[TASK DIRECTIONS]:
Across the listing below, how many lines contain the string "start"? Only the number is needed.

[DATASET SECTION]:
◇ ◇ ◇ ◇ ◇
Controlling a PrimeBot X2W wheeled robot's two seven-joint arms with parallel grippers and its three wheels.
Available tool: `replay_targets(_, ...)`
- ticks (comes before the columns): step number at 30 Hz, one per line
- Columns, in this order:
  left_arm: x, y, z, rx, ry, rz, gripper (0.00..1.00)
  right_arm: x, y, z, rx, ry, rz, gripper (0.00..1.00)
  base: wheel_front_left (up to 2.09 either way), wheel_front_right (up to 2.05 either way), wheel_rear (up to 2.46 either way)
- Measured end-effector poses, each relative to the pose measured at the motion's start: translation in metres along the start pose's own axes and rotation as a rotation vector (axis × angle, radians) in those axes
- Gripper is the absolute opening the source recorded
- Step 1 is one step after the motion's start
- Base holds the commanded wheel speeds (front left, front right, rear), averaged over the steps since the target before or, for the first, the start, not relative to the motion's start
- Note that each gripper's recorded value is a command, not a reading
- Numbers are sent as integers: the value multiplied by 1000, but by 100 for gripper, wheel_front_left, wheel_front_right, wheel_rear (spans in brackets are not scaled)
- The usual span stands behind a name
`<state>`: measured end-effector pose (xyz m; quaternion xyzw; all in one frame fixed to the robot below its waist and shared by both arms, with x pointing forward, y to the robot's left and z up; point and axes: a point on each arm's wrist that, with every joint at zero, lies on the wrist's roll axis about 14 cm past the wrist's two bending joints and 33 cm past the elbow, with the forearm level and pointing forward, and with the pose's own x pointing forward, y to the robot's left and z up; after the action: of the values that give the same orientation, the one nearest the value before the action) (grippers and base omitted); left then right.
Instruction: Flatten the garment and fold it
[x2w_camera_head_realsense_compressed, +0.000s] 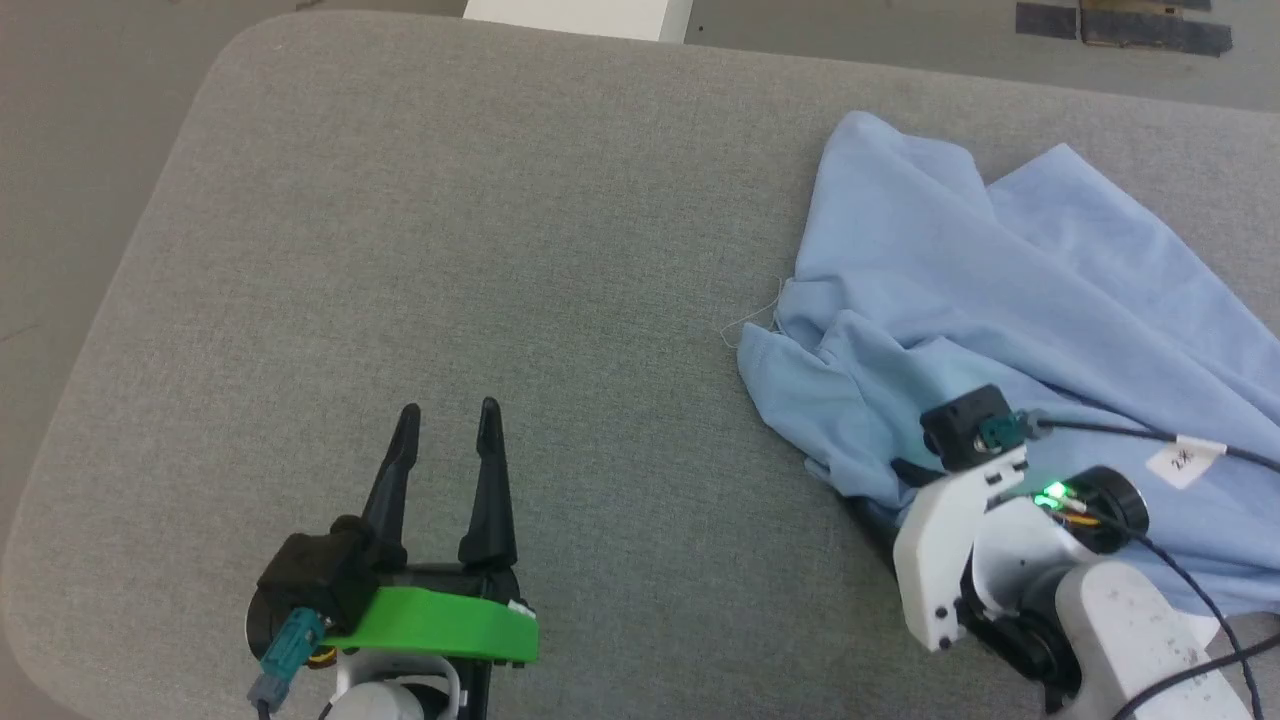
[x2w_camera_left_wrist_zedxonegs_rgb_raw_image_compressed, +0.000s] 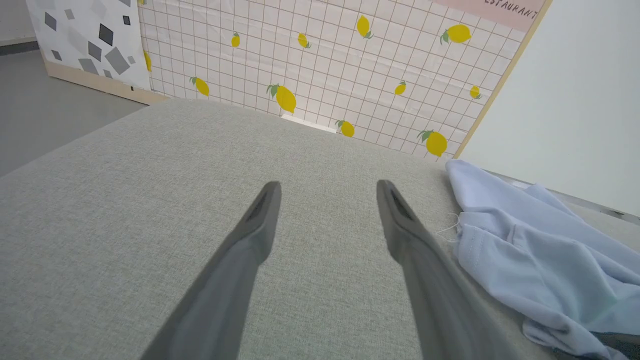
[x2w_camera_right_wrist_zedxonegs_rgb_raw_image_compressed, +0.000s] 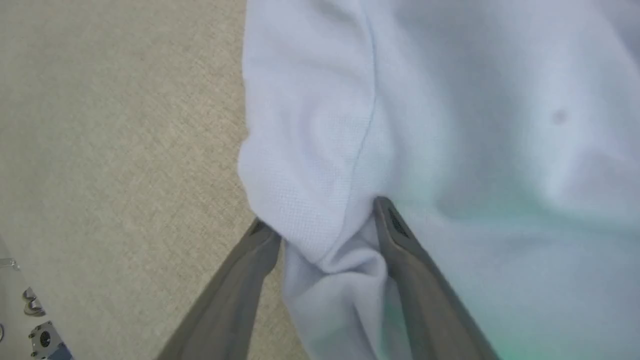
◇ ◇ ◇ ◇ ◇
[WRITTEN RESPONSE]:
3